He served shortly as Party's Secretary in Tirana District, before being replaced by Gaqo "Gogo" Nesho and becoming Minister of People's Defence (Minister i Mbrojtjes Popullore) on November 23, 1982. His appointment as Defense Minister was surprising, since he was the first civilian in this position since the founding of the People's Republic of Albania on 11 January 1946. In a speech he gave shortly after the death of Enver Hoxha, he stated that Albania would never establish relations with the superpowers as United States and Soviet Union, and focus on "self-reliance". At the 9th Congress of the Party in 1986, he became member of the Politburo. With Ramiz Alia coming into power after Hoxha's death, he was later removed from the Politburo as a "hard-liner", thus not Alia's favorite. After retiring from the government on July 9, 1990, he was replaced by Kiço Mustaqi as Minister of Defense.

== Post-politics ==
In 1993, a court process came up against Murra and nine other former high-ranking officials (Muho Asllani, Besnik Bekteshi, Foto Çami, Hajredin Çeliku, Lenka Çuko, Llambi Gegprifti, Qirjako Mihali, Pali Miska, and Vangjel Çërrava). They were accused of "abuse of funds". The court in Tirana came up with the following sentences: Mihali and Gegprifti eight years each, Miska and Çuko seven years each, Çami, Çeliku, and Bekteshi six years each, and Çërrava, Murra and Asllani five years each.

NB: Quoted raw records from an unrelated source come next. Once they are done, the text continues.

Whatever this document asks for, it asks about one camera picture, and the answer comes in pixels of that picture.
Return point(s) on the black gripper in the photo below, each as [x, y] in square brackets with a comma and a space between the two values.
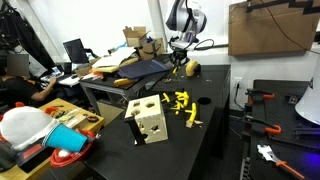
[179, 53]

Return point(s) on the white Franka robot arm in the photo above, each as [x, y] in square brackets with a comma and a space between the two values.
[196, 20]

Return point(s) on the open plain cardboard box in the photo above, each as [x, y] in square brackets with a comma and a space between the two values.
[135, 36]

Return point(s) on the wooden cube box with holes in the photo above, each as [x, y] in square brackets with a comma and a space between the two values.
[150, 116]

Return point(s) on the dark blue cloth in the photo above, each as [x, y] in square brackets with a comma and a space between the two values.
[143, 68]

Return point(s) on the small yellow block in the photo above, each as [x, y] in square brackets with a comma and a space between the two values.
[123, 82]

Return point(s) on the yellow board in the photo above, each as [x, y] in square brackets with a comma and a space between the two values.
[110, 69]

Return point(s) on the wooden table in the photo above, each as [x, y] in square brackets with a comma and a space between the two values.
[95, 126]

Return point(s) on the blue plastic cup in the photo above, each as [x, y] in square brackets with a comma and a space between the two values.
[66, 136]

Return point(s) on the black hanging clothes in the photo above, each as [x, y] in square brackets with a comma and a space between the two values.
[20, 40]

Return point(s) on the seated person in black shirt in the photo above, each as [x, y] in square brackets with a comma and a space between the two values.
[16, 90]

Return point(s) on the white plastic bag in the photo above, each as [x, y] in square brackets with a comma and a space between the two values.
[23, 125]

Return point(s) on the black and red tool case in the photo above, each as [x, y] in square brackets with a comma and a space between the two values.
[33, 155]

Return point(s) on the white wall outlet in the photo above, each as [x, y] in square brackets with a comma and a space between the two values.
[237, 83]

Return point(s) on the black angle bracket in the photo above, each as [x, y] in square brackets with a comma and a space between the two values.
[137, 133]

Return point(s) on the aluminium extrusion frame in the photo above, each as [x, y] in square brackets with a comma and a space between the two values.
[100, 85]

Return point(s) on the cardboard wall panel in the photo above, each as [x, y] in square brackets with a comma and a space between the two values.
[266, 33]

Another case rose against him and others in June 1996, this time for "crimes against humanity", according to Art. 74, 67, and 25 of the Albanian Penal Code. Other co-defendants were the former Party local-level politicians as Muho Asllani, Foto Çami, Gaqo Nesho, former 1st secretary of the PPSh in Vlora and Tirana, Zef Loka, former director in the Ministry of Internal Affairs, and Dilaver Benghazi, former Deputy Minister of the Interior. Decision was carried out in August 1996. Murra received a 20-year prison sentence, Asllani and Loka 18, Nesho 16 years, and Benghazi 12 years. They would serve their terms partially. An amnesty came out after the turmoils of 1997.